Мы занимались плетением матов из тонких деревянных планок во дворе сельхоза. Этими матами потом покрывали стеклянные рамы парников.
Осенью посылали нас на уже убранные гектары картофельных полей — подобрать мелкую картошку, которая осталась незамеченной при уборке. Весь день мы копошились в бороздах и находили массу картошки. Есть ее нам не позволяли, и не было огня, чтобы спечь. Только стрелок весь день пек картошку в золе своего костра. Некоторые не выдерживали и подходили клянчить. Они клянчили лживыми, сладкими голосами, как маленькие дети, и стрелок иногда бросал им картофелину, со злостью, чтобы отвязались. Все мы ели картошку сырую, ели украдкой, чуть почистив рукавом. Я был в состоянии съесть 20 сырых картошек. Если бы позволили спечь, хватило бы половины. Но никто не имел права позволить нам этого. Каждая картошка принадлежала Государству.
С наступлением холодов я стал дневальным ЧОСа. Обязанностью моей было убирать две комнатки. В первой помещались «продстол» и «вещстол». Во второй — кабинетик начальницы ЧОСа, Гордеевой. Стол, большое деревянное кресло, портрет Сталина, шкаф с бумагами — составляли мебель кабинетика, а на столе стоял большой стеклянный графин — вещь в лагере необыкновенная и поражающая внимание. Каждое утро я наполнял графин свежей водой. За водой приходилось идти в другой конец лагеря, в кипятилку. Кипятильщик Арон Штернфельд, черноволосый украинский еврей, был моим приятелем. Я получал у него вне очереди ведро кипятку для ЧОСа. В первой комнатке за деревянным барьером сидели счетоводы. Главбух, лысый армянин, сыпал анекдотами и шутил с бабенками. В углу помещался вещстол. За ним сидел старик лет 60-ти, как будто приросший к табурету, непогрешимый канцелярист, идеальный счетовод. Третий, хлебодатчик, однорукий (другая рука у него высохла), с бритым и твердым лицом, широкими плечами, был полон иронической вежливости и непроницаемости. Все трое были сыты, веселы — балагурили. Можно было годы с ними жить и не узнать, кто они такие в глубине души. Это были советские чиновники в лагере, придурки. В течение дня я стоял при печке и ходил с поручениями. Нельзя сказать, что я бегал: ноги еле-еле волочились у меня. Счетоводы ходили в продкаптерку и приносили оттуда картошку. Они пекли ее в печке, и такт требовал, чтобы я этого не замечал. Бог видит, каких усилий стоило мне не показать им, как тянет меня за сердце дух печеной картошки, и не стянуть хотя бы одной картофелины. Они делились между собой и с полным бесстыдством съедали на моих глазах все до конца. Никто из них никогда не предложил мне ничего, и я думаю, им даже доставляло удовольствие присутствие у печки человека, который стискивал зубы и смотрел в сторону.

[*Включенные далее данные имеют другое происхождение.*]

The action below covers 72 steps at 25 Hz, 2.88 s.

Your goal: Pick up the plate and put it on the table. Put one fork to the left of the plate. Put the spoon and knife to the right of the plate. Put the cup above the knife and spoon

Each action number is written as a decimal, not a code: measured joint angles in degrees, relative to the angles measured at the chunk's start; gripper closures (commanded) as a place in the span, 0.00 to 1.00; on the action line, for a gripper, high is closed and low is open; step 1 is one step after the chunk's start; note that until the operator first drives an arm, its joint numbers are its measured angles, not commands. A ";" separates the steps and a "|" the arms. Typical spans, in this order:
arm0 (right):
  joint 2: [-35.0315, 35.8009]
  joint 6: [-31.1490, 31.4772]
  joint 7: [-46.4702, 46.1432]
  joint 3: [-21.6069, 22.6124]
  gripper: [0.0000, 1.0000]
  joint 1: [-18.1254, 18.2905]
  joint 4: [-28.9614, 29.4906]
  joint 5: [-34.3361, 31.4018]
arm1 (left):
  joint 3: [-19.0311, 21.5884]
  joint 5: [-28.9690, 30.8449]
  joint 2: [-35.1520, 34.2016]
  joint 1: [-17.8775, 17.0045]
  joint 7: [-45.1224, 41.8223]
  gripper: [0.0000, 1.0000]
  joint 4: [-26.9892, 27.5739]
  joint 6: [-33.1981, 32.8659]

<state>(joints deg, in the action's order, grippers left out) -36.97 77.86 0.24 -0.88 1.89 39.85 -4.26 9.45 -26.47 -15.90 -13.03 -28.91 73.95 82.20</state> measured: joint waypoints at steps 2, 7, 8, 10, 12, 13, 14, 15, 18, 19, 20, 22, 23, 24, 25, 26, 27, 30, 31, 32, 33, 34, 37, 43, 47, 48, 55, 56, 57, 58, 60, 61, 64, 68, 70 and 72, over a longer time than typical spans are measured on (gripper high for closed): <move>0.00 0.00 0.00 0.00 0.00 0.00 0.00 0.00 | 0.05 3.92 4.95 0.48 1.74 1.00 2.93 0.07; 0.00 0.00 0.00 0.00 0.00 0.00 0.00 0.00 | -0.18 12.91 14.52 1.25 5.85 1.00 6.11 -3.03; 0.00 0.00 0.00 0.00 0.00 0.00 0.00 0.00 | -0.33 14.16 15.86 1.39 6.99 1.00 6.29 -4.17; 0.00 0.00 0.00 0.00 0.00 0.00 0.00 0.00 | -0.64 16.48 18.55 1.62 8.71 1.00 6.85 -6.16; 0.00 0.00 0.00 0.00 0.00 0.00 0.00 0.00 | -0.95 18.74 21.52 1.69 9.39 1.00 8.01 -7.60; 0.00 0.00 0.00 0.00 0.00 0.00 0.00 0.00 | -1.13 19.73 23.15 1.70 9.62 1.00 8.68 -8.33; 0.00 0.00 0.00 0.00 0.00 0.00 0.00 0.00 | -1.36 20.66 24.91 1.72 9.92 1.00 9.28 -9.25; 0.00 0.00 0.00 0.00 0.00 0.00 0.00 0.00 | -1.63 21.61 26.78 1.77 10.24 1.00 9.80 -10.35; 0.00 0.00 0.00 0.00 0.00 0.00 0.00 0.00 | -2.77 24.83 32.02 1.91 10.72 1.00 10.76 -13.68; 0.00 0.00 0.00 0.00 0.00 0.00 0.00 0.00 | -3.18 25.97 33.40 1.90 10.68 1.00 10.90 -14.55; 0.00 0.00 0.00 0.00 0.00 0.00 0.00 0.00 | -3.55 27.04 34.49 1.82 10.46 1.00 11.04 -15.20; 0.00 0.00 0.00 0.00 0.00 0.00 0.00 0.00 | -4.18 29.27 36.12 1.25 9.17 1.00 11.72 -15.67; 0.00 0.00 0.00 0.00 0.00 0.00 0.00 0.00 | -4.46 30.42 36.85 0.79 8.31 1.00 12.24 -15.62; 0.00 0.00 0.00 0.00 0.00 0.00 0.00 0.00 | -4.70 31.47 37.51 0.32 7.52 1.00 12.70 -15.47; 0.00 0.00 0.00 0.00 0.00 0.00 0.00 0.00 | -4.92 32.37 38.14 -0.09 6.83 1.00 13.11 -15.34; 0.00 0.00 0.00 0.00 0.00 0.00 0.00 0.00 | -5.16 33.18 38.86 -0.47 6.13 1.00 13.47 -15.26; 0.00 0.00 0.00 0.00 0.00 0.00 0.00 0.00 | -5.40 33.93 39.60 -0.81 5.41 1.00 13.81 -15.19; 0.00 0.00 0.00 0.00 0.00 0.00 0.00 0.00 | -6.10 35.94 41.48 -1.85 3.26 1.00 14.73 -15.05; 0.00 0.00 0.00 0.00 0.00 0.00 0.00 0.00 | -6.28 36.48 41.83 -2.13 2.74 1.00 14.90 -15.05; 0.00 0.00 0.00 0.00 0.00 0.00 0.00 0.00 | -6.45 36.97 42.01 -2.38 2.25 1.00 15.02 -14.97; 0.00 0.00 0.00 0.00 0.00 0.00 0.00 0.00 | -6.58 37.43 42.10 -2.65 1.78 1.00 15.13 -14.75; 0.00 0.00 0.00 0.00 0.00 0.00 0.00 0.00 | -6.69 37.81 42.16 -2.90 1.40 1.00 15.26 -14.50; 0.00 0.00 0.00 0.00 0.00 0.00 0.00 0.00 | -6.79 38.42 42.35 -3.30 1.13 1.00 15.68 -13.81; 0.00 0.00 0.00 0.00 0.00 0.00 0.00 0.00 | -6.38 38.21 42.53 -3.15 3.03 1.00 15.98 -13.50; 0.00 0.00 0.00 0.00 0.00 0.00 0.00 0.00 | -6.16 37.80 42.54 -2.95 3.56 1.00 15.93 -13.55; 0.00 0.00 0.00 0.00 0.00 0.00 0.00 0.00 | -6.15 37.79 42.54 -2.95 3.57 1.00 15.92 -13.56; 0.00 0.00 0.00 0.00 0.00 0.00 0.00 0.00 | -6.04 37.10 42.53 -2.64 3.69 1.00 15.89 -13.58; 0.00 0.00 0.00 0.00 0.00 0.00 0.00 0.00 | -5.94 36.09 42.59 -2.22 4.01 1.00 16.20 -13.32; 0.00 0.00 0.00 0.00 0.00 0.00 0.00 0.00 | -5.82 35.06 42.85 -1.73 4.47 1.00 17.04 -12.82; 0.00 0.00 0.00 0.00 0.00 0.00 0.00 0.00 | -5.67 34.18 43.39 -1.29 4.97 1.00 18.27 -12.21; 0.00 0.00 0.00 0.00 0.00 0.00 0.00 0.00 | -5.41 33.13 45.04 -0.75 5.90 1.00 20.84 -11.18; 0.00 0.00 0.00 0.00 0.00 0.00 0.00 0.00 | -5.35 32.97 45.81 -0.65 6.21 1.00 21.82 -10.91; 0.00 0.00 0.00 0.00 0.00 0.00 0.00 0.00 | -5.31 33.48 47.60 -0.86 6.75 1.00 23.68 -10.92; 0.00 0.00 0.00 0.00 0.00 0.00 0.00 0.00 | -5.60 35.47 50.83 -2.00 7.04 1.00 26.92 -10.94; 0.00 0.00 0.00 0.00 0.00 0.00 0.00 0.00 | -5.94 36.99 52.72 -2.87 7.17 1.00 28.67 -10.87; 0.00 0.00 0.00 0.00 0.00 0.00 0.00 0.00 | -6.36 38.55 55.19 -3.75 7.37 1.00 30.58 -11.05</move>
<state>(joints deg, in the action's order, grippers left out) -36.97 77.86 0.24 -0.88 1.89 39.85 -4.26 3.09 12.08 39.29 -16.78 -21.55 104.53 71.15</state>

Вечером я заправлял лампы на случай порчи электричества (которая бывала каждый второй день), закрывал окна тяжелыми деревянными щитами. От 8 до 10 ЧОС заполнялся толпой работяг. Густая толпа стояла за барьером, а под дверью Гордеевой выстраивалась длинная очередь. Тут выписывались наряды в вещкаптерку на рукавицы, обувь, одеяла и одежду. Кроме работы дневального, я составлял всякие акты, отчеты, записывал и отправлял почту с людьми, которые отправлялись от нас в Ерцево и соседние лагпункты. На этой работе мне полагался I котел и 500 гр. хлеба — норма для дневальных. Разница с инвалидским пайком составляла всего 100 гр. хлеба. Так как дневальные не могут жить на таком пайке, то их неофициально «подкармливают» на кухне. Меня тоже «подкармливали». Это была унизительная и отвратительная процедура. В 8 часов, после раздачи завтрака, я подходил к закрытому окошку кухни и стучал. Друзей у меня на кухне не было, и они не торопились открывать мне окошко. Часто, простояв полчаса, я уходил ни с чем. — «Нету ничего!» — Этот котелок «баланды», жалкого лагерного супа, составлял всю мою зарплату за работу в ЧОСе (кроме 100 лишних гр. хлеба), — но мне всегда давали его как бы из милости, с досадой и злостью.